__WHAT YOU SHOULD DO__
Please repeat the records below exactly, from the first line through the line containing "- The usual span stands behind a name", and nothing more.

__Dataset records__

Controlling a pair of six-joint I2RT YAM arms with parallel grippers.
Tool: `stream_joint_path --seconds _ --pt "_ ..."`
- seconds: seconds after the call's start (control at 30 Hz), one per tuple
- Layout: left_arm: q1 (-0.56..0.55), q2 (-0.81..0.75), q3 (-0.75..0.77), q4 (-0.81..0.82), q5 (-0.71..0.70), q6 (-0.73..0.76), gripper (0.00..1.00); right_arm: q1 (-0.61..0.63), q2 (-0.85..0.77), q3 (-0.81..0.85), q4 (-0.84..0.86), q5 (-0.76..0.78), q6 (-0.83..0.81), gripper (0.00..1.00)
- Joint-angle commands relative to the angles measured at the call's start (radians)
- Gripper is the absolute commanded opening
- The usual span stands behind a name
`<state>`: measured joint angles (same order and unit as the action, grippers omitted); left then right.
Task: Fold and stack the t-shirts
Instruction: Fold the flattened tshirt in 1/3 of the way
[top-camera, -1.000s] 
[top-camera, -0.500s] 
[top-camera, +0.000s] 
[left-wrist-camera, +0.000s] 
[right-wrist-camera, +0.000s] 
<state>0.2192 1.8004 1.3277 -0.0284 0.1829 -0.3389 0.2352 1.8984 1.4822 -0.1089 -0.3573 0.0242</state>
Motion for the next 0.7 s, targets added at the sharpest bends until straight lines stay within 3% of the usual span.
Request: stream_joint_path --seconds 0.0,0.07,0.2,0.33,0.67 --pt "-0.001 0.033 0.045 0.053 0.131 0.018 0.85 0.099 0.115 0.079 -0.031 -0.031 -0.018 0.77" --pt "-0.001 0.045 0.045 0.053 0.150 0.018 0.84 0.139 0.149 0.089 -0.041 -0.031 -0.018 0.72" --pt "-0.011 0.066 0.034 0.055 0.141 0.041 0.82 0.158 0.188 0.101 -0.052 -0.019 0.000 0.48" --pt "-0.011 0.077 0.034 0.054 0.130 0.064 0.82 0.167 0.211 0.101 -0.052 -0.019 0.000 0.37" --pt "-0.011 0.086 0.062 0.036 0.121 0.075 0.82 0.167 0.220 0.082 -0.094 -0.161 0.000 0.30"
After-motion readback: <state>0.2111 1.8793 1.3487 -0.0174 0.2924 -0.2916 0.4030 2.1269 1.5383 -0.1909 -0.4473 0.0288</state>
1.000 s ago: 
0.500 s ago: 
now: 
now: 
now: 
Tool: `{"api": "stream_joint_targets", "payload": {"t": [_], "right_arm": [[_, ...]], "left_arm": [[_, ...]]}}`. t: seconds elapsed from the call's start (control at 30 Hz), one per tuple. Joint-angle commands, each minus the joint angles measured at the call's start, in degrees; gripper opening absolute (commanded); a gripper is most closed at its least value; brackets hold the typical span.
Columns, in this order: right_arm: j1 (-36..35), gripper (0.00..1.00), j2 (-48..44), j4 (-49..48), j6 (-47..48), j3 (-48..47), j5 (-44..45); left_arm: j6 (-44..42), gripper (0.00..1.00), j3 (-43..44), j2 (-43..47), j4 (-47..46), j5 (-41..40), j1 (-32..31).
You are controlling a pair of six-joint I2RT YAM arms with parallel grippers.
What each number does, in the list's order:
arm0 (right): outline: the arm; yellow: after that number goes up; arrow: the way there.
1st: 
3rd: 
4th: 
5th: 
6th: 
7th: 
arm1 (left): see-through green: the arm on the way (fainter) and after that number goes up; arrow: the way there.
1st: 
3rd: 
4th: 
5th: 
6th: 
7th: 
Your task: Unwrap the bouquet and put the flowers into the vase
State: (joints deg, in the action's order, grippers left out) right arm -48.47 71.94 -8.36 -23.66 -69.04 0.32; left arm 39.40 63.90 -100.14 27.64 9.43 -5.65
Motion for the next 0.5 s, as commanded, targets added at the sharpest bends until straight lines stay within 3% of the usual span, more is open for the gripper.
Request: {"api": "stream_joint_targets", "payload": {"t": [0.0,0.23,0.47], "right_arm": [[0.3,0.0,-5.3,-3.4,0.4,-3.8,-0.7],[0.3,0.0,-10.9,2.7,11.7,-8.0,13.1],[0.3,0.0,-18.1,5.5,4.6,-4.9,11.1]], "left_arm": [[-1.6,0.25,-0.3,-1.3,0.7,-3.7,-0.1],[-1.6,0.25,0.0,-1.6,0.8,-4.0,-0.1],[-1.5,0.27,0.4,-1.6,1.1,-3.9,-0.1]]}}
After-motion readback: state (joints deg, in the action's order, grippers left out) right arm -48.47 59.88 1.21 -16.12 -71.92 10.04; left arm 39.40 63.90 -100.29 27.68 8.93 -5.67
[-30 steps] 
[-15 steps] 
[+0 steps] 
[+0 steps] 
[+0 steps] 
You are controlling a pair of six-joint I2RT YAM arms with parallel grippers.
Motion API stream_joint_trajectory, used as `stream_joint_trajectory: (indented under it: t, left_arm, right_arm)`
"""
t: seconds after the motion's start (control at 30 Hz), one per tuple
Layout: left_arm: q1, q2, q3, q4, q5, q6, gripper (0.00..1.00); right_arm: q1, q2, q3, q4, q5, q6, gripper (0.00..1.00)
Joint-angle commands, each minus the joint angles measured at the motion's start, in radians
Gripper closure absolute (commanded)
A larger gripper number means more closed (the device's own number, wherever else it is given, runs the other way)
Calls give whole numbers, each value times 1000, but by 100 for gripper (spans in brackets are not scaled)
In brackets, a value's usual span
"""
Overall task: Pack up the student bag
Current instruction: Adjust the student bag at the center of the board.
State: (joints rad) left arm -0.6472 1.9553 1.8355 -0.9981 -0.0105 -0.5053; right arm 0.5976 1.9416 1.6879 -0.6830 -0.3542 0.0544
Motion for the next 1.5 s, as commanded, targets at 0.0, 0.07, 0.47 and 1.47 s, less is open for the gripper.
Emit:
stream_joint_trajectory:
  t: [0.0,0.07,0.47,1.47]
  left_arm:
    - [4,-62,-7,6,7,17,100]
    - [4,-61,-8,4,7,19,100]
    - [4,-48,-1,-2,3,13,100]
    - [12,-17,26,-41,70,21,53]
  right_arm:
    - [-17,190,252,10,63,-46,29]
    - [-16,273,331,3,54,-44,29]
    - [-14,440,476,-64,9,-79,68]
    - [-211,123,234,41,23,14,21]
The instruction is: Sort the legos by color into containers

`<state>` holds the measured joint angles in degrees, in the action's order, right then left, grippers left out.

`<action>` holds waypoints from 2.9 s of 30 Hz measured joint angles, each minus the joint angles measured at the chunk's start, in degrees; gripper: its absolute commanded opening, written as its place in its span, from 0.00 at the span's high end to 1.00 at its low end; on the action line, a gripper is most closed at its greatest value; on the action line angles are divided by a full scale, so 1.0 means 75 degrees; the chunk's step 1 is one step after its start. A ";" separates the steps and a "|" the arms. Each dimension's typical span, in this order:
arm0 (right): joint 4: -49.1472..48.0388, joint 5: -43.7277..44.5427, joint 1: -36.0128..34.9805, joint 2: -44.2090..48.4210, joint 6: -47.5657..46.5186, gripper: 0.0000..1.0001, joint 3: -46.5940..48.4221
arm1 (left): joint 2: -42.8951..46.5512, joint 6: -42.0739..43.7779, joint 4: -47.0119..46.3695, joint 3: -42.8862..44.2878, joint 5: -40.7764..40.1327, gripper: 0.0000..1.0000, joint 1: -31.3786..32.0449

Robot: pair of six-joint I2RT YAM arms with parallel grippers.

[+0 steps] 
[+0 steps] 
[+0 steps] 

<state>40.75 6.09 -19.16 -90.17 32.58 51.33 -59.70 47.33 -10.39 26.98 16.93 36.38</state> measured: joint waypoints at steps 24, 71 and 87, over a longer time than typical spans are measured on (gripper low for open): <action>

__WRITTEN ANSWER__
Controlling a pair of six-joint I2RT YAM arms with parallel grippers.
Tool: `stream_joint_path --seconds _ --pt "_ ..."`
- seconds: seconds after the call's start (control at 30 Hz), one per tuple
- Layout: left_arm: q1 (-0.56..0.55), q2 (-0.81..0.75), q3 (-0.75..0.77), q4 (-0.81..0.82), q5 (-0.71..0.70), q6 (-0.73..0.76), gripper (0.00..1.00); right_arm: q1 (-0.61..0.63), q2 (-0.85..0.77), q3 (-0.81..0.85), q4 (-0.84..0.86), q5 (-0.76..0.78), q6 (-0.83..0.81), gripper (0.00..1.00)
- Joint-angle commands relative to the angles measured at the call's start (radians)
- Gripper is the absolute commanded opening
- The usual span stands behind a name

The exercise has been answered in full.